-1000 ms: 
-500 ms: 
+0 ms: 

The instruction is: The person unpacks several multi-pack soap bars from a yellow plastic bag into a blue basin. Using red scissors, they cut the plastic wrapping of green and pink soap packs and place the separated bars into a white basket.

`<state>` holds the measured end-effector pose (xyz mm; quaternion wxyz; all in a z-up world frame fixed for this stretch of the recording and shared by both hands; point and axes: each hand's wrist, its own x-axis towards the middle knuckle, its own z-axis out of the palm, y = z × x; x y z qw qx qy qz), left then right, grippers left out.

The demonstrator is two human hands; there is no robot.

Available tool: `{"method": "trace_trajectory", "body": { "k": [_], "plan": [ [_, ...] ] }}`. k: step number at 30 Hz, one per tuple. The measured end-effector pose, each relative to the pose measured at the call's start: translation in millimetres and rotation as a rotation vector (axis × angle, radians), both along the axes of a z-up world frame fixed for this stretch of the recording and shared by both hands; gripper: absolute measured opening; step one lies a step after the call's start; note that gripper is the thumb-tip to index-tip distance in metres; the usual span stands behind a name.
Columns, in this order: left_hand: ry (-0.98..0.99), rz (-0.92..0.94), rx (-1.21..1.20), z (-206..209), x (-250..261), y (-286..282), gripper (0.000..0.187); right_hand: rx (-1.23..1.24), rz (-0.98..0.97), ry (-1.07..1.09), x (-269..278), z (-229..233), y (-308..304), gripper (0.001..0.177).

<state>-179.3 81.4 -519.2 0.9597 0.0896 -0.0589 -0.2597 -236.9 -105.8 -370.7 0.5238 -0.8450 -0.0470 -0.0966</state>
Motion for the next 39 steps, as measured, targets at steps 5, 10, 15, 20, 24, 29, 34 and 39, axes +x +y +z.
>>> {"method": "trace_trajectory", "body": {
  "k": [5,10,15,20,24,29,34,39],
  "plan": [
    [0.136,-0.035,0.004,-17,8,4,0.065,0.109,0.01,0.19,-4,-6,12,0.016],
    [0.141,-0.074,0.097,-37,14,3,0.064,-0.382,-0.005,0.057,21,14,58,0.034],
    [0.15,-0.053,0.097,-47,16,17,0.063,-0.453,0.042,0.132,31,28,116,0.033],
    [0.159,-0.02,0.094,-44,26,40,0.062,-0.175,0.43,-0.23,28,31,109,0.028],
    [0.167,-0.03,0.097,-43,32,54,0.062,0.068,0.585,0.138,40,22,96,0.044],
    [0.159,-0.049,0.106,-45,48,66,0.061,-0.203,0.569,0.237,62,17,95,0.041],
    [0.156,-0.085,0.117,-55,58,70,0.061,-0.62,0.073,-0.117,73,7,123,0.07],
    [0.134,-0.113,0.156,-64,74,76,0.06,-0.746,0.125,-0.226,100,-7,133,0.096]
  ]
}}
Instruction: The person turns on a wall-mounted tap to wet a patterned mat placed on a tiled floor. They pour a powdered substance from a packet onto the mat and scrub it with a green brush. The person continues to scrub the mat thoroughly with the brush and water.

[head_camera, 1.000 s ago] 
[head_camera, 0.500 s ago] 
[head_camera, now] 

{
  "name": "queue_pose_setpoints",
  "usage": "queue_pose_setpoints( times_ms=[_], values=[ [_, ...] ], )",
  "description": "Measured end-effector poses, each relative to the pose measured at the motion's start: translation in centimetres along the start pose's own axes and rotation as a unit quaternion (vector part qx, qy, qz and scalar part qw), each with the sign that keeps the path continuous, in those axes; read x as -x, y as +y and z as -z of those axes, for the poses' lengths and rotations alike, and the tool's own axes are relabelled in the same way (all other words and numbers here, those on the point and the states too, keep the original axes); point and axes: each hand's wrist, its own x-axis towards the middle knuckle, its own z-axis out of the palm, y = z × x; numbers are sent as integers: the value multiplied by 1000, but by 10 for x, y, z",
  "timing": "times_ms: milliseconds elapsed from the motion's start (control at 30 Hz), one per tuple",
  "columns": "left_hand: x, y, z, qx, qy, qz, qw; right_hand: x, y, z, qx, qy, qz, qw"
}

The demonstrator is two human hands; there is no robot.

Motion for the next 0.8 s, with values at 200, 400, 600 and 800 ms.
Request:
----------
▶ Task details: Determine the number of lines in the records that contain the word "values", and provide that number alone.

▶ Solution: 2